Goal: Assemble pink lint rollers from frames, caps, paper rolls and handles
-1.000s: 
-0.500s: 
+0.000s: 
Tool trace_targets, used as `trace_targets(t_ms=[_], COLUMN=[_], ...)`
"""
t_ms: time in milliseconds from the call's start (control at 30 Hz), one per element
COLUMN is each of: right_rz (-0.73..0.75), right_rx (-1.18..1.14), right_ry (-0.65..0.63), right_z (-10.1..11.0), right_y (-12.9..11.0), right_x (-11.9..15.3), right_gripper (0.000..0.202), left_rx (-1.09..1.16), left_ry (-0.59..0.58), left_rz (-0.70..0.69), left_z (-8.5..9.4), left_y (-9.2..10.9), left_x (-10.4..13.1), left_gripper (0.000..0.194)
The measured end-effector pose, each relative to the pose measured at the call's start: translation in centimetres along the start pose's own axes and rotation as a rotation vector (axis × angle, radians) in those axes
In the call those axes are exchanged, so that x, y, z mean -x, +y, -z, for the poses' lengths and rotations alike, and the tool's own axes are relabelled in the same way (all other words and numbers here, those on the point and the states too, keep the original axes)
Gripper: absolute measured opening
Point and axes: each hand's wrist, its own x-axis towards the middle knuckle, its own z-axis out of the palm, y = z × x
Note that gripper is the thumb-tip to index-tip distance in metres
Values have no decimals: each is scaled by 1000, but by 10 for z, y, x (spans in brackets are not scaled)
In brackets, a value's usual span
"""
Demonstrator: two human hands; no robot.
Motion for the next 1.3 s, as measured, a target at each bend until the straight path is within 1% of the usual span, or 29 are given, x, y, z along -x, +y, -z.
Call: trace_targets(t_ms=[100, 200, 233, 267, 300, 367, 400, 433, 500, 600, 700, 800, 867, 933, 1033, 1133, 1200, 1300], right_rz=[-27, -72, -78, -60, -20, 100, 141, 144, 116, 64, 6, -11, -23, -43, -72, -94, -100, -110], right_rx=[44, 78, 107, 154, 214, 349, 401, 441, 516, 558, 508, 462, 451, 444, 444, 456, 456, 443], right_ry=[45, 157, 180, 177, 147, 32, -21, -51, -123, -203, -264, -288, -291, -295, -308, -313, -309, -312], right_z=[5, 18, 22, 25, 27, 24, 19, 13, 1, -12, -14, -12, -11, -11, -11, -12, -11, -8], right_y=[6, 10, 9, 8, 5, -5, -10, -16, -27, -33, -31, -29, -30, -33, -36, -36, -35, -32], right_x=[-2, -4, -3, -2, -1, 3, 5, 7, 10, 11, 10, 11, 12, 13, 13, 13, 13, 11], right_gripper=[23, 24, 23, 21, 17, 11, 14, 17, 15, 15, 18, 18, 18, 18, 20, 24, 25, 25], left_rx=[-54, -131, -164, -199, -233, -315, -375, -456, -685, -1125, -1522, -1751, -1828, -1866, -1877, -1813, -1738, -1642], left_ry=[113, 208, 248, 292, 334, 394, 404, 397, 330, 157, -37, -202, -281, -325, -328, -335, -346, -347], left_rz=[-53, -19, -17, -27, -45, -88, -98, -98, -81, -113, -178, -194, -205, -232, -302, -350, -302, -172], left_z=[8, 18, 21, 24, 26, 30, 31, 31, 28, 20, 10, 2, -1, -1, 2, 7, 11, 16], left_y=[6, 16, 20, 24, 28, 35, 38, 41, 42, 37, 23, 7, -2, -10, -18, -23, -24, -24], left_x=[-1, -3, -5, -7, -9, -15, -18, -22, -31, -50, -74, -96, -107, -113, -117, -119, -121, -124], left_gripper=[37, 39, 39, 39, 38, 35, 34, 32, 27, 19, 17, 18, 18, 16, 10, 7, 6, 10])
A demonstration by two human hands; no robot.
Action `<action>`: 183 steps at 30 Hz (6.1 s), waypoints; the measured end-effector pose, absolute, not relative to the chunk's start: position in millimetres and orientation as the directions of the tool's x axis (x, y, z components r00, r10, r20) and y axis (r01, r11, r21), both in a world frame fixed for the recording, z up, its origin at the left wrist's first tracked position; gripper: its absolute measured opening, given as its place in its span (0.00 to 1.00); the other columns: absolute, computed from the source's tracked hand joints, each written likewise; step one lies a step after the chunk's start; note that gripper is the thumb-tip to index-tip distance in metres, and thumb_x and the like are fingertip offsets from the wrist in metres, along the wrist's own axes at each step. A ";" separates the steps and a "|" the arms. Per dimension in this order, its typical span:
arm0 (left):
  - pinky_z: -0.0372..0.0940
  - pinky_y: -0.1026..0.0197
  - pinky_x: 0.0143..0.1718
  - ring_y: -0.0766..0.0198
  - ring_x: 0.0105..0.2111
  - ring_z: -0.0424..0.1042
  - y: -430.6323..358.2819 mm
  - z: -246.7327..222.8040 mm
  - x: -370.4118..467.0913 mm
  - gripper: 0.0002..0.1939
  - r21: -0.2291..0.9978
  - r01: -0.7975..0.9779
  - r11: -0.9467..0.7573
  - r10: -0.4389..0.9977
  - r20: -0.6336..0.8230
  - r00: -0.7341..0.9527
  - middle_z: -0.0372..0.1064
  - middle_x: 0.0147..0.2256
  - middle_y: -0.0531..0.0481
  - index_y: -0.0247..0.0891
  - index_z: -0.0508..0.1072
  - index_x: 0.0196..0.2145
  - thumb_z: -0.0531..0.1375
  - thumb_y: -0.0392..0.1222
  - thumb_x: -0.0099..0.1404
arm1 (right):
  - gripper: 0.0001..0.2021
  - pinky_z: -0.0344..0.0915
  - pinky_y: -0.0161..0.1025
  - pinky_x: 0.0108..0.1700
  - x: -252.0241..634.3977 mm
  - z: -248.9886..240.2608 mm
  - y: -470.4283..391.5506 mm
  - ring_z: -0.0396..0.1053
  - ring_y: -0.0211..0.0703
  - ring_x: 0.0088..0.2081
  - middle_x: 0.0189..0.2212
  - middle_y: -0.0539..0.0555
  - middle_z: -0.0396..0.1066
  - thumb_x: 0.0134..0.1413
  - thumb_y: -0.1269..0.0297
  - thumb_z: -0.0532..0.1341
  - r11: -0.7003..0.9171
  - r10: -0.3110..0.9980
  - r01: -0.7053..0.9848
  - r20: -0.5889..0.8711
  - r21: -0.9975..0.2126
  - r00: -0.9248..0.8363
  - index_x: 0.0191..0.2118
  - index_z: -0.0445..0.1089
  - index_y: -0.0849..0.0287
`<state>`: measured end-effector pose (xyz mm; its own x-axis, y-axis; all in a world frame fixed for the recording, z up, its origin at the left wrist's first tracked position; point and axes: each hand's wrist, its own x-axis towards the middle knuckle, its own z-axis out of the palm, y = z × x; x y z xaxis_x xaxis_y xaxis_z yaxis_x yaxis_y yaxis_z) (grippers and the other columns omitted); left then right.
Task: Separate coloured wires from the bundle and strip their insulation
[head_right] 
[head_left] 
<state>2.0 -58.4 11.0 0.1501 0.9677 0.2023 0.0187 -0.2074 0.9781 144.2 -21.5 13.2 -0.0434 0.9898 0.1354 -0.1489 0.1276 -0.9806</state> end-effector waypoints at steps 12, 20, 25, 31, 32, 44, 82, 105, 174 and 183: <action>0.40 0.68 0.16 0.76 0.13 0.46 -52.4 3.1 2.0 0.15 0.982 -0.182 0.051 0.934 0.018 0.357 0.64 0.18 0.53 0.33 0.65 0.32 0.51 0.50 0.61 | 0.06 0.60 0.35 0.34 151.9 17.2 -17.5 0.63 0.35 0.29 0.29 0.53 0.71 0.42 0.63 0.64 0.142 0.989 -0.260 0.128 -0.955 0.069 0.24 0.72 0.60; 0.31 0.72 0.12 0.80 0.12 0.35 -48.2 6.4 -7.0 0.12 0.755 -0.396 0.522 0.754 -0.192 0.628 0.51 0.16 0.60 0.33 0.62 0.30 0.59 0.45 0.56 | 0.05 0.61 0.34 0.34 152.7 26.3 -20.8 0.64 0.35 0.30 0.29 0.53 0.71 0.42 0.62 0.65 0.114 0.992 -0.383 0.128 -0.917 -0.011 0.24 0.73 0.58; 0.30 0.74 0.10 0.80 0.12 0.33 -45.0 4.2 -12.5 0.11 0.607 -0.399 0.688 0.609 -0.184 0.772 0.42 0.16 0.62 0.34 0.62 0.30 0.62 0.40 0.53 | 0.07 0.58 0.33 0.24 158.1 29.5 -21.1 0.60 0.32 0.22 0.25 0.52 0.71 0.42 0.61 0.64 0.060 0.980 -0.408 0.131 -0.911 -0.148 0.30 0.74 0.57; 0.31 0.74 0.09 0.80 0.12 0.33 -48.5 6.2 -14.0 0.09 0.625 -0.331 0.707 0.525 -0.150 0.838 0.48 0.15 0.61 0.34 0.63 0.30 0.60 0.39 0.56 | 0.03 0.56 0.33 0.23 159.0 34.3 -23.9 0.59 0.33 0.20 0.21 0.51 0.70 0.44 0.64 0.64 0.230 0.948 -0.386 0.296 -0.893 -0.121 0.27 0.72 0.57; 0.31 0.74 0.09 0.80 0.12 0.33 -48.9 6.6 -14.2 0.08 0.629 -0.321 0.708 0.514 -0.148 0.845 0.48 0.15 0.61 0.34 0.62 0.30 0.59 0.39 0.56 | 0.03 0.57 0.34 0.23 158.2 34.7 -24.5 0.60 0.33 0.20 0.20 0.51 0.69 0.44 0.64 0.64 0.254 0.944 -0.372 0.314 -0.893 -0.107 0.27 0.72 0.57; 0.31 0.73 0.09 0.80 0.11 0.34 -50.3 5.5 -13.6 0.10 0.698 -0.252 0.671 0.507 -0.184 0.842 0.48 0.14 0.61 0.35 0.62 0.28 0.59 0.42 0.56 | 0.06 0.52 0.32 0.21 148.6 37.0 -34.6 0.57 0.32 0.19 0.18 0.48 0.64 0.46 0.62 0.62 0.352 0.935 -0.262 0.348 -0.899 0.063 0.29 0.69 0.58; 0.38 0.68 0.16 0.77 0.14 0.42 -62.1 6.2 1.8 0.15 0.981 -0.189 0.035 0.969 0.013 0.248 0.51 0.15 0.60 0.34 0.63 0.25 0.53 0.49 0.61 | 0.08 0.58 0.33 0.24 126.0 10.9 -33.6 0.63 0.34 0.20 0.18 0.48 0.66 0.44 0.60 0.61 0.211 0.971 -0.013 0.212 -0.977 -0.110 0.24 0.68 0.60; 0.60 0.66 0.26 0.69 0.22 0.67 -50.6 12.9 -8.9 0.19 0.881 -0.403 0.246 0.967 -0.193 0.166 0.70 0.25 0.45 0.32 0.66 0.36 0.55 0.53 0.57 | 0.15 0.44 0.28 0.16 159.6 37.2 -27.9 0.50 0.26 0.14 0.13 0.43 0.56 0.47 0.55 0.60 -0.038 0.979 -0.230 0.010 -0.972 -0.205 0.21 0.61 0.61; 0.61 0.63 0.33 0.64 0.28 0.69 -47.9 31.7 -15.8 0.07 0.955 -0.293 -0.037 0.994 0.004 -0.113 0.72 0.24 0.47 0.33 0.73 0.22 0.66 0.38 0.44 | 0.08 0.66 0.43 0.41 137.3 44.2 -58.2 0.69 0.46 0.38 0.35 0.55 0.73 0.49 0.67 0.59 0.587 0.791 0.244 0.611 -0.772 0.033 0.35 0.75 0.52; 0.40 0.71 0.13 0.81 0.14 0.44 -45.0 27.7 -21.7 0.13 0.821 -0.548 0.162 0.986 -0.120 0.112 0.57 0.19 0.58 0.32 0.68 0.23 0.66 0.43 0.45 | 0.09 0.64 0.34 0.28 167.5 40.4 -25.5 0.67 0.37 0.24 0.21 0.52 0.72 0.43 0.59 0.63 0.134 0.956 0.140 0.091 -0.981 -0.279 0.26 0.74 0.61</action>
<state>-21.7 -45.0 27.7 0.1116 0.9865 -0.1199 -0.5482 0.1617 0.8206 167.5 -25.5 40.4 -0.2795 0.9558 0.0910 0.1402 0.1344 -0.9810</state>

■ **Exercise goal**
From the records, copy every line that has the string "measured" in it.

■ **Written reply**
The measured end-effector pose, each relative to the pose measured at the call's start: translation in centimetres along the start pose's own axes and rotation as a rotation vector (axis × angle, radians) in those axes
Gripper: absolute measured opening
Motion for the next 1.3 s, as measured, a target at each bend until the straight path is within 1% of the usual span, or 29 are given, x, y, z along -x, +y, -z.
Action `<action>`: 183 steps at 30 Hz (6.1 s), waypoints; the measured end-effector pose, absolute, not relative to the chunk's start: position in millimetres and orientation as the directions of the tool's x axis (x, y, z components r00, r10, r20) and y axis (r01, r11, r21), both in a world frame fixed for the recording, z up, its origin at the left wrist's first tracked position; gripper: its absolute measured opening, given as its place in its span (0.00 to 1.00); the other columns: absolute, computed from the source's tracked hand joints, each written likewise; step one lies a step after the chunk's start; note that gripper is the thumb-tip to index-tip distance in metres, and thumb_x and the like are fingertip offsets from the wrist in metres, along the wrist's own axes at each step. A ";" separates the steps and a "|" the arms. Per dimension in this order, its typical span:
`<state>`: measured end-effector pose (xyz mm; its own x-axis, y-axis; all in a world frame fixed for the recording, z up, its origin at the left wrist's first tracked position; point and axes: each hand's wrist, its own x-axis towards the middle knuckle, its own z-axis out of the palm, y = z × x; x y z xaxis_x xaxis_y xaxis_z yaxis_x yaxis_y yaxis_z) (grippers and the other columns omitted); left then right.

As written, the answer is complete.